### Exercise prompt
Without including any pictures, write out the data below exactly.

### Supplied data
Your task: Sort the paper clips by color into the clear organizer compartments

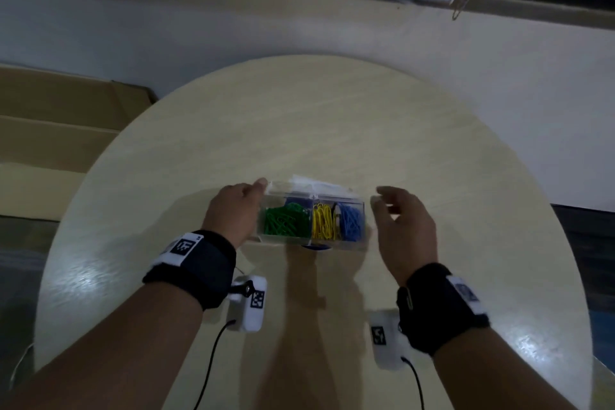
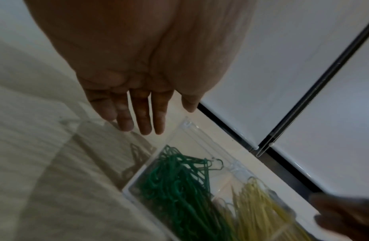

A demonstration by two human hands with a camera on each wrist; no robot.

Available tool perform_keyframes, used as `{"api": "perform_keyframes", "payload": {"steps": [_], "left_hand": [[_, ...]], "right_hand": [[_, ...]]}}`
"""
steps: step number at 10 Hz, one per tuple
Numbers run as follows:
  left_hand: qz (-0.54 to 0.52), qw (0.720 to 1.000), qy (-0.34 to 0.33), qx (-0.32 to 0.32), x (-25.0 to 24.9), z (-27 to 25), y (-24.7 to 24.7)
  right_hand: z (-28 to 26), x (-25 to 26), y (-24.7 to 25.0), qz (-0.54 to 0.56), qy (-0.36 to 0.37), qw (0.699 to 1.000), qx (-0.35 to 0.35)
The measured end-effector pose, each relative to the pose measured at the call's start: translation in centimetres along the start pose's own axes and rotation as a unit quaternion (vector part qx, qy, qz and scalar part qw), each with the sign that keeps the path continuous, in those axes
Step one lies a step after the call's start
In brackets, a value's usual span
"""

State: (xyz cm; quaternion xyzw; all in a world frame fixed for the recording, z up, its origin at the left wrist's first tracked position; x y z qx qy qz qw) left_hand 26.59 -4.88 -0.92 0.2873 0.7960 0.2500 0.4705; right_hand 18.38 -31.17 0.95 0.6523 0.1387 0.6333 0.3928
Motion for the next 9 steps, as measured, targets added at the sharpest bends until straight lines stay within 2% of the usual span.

### Reply to the exercise
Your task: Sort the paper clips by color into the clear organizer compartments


A demonstration by two human hands with a camera on each wrist; no robot.

Available tool perform_keyframes, used as `{"api": "perform_keyframes", "payload": {"steps": [_], "left_hand": [[_, ...]], "right_hand": [[_, ...]]}}`
"""
steps: step number at 10 Hz, one per tuple
Numbers run as follows:
  left_hand: qz (-0.54 to 0.52), qw (0.720 to 1.000), qy (-0.34 to 0.33), qx (-0.32 to 0.32), x (-25.0 to 24.9), z (-27 to 25), y (-24.7 to 24.7)
  right_hand: z (-28 to 26), x (-25 to 26), y (-24.7 to 25.0), qz (-0.54 to 0.56), qy (-0.36 to 0.37), qw (0.699 to 1.000), qx (-0.35 to 0.35)
The measured end-effector pose, each relative to the pose measured at the call's start: translation in centimetres along the start pose's own axes and rotation as a unit quaternion (vector part qx, qy, qz and scalar part qw), each with the sign that keeps the path continuous, in those axes
Step one lies a step after the call's start
In brackets, a value's usual span
"""

State: (xyz cm; quaternion xyzw; all in a world frame fixed for the recording, z up, its origin at the left wrist's first tracked position; x y z qx qy qz qw) left_hand 26.59 -4.88 -0.92 0.2873 0.7960 0.2500 0.4705; right_hand 18.38 -31.17 0.95 0.6523 0.1387 0.6333 0.3928
Motion for the next 9 steps, as measured, targets added at the sharpest bends until straight lines stay within 2% of the usual span.

For this exercise, nothing more remains to be given.